Son günlerde Osmanlı figürleri gümüş kolye tasarımlarında dikkat çekiyor. Gümüş kolyelerde en çok tercih edilen figür tuğralar. Tuğralar Osmanlı padişahları tarafından imza yerine kullanılan bir mühürdür. Ancak gözalıcı bir şekil ve yazım tarzına sahiptir. Bu özelliği ile de oldukça estetik bir görünümleri var. Günümüzde bu nedenle tuğralar özellikle kolyelerde sıkça kullanılıyor.
Gümüş kolyeler, Osmanlı padişahlarının imzalarının, bir sembol olarak kolye ile birleşmesinden ortaya çıkıyor ve özel bir anlam taşıyor. Ancak anlamı yanında tamamen el işçiliği de gerektiren bu takılar daha uzun yıllar vazgeçilmeyecek özelliktedir.
Gümüş kolyelerin yapımında 925 ayar gümüş kullanılıyor ve genelde takıların yüzeyinde değişik renkler oluşturmak için rodajlama tekniği uygulanıyor. Gümüş Osmanlı tuğra kolyeler de bu yöntemle beyaz, rose veya sarı altın ile kaplanıyor. Bu şekilde gümüş su ile temas etmediği için yıllarca kararmıyor.
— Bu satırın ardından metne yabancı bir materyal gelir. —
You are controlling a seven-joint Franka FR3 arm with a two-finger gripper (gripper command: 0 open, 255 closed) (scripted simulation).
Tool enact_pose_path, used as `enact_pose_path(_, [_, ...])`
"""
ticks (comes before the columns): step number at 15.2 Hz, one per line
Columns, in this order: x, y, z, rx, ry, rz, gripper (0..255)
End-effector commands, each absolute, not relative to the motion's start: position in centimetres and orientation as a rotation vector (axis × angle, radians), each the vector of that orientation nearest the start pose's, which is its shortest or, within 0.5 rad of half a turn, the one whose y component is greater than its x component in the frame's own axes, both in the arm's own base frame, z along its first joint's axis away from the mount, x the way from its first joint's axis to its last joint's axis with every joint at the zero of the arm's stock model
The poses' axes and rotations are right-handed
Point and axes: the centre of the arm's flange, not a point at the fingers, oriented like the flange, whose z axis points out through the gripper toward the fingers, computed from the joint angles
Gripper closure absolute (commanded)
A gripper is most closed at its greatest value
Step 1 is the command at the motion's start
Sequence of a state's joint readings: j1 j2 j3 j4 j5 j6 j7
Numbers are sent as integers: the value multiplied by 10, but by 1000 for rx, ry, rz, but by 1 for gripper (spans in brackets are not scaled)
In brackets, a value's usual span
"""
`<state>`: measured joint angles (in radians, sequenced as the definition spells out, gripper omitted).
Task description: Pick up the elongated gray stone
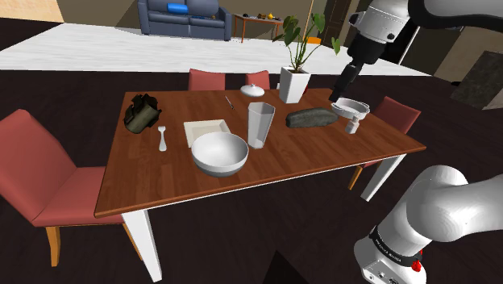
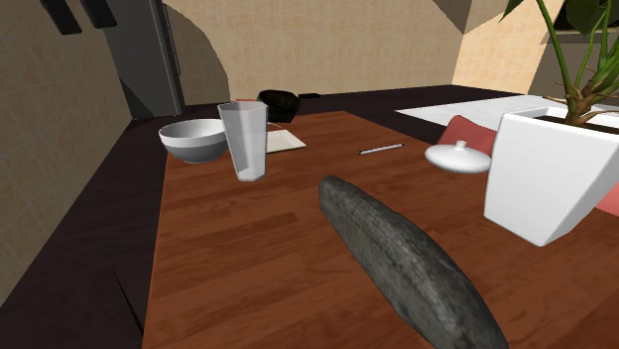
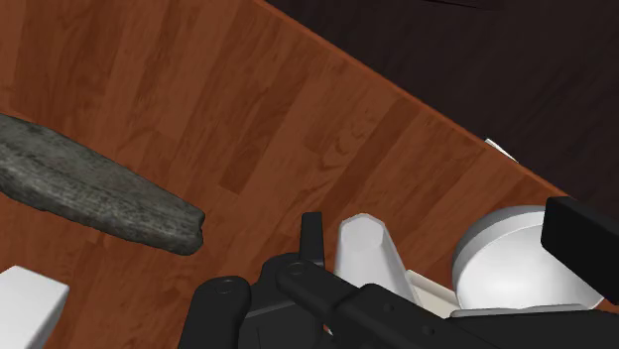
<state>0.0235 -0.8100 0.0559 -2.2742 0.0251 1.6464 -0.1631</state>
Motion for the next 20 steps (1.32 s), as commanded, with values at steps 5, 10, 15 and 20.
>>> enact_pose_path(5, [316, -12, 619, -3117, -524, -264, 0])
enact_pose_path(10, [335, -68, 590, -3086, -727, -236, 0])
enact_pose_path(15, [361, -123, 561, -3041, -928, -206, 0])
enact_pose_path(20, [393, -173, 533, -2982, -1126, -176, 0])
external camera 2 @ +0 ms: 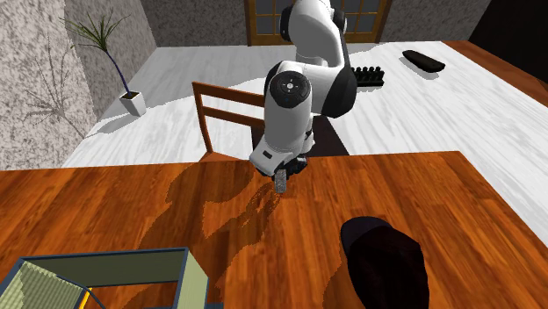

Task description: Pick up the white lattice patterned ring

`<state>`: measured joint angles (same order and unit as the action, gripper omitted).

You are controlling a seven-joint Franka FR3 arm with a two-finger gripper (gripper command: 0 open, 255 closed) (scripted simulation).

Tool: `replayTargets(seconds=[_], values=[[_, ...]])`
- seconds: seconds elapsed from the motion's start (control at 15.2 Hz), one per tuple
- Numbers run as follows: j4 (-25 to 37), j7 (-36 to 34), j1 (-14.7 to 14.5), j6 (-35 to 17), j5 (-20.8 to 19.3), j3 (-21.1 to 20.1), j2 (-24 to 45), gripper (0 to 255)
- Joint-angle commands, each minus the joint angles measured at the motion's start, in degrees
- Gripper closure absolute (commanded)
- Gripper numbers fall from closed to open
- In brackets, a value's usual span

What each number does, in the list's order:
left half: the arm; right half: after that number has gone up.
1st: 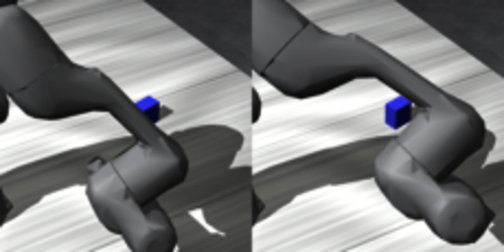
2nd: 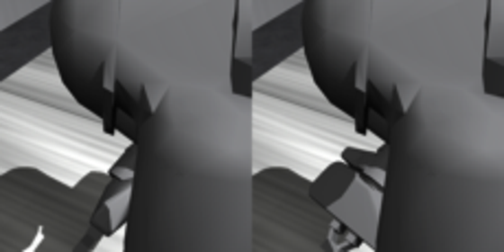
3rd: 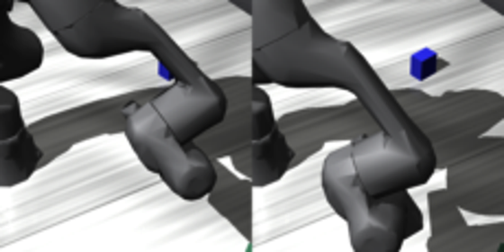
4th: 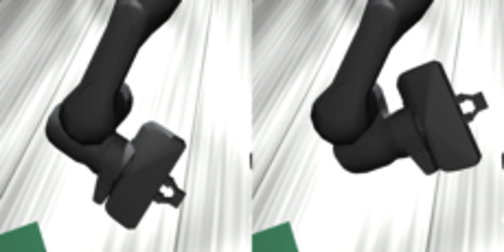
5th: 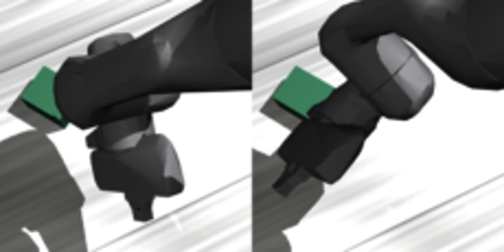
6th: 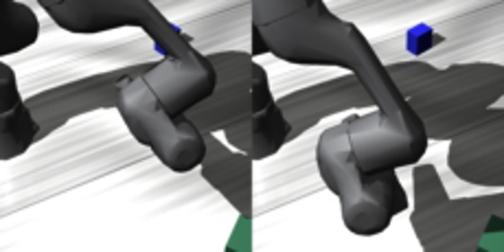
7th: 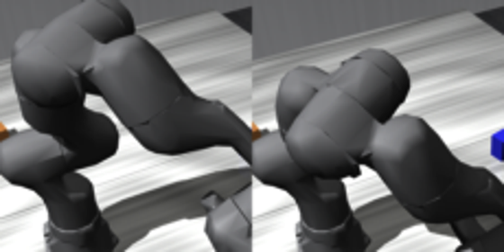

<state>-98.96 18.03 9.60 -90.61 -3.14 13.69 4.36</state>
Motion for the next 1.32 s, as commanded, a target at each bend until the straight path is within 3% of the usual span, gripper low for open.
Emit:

Telkari, gümüş tel işleme sanatı anlamına gelir. İncecik tel olarak olarak dökülen gümüş, bükülerek küçük motifler yapılarak gümüş takılara dönüştürülür. Tamamen el işçiliği söz konusudur. Büyük bir sabır, göz nuru ve el emeği gerektiren telkari sanatı ile küpeler, kolyeler, kemerler, düğmeler, yüzükler ve çok çeşitli takılar yapılır.
Çok titiz bir işçilik gerektiren bu gümüş takılar hala Mardin Midyat bölgesinde yapılmaktadır. Hasır, kakma veya kafes gibi farklı tekniklerle üretilen bu gümüş takılar hiçbir zaman cazibesini yitirmeyecek. Gümüş tel ne kadar ince olursa takının değeri de o oranda yüksektir. Aslına bakılırsa Anadolu’da telkari sanatının geçmişi MÖ 2500 yılına kadar gider. Çatalhöyük’te yapılan kazılarda bunun örneklerine rastlanmıştır. Selçuklu ve Osmanlı döneminden de oldukça büyüleyici örnekler bulunmaktadır.
Halhal ilk kullanıldığı örneklerine göre günümüzde gerçekleştirilen tasarımlar son derece gösterişli. İlk örnekler sadece ayak bileğini saran ince bir bileklik şeklindeyken, bugün çeşitli taşlar ve renkli pullar ile süslenen ve parmaklardan başlayarak bütün ayak bileğini genişçe sarmalayan şeritler dikkat çekiyor.
Nereden nereye. Halhalın ilk kullanım amacı süs değildir. Eskiden doğu bölgelerinde sözlenen genç kızların ayaklarına takılan bir çeşit nişan işaretiymiş. Yani bu kızın artık başı bağlandı anlamına geliyormuş. Yürürken ses çıkarması için de pullarla bezenirmiş. Bu yüzden ayak bileğine bağlanan düz zincirlere halhal denmemeli aslında.
Bugün ise halhal, bileklik veya bilezik kadar, kolye kadar aranan ve kullanılan bir aksesuar haline gelmiş durumda. Gittikçe daha canlı ve gözalıcı tasarımlar yapılıyor.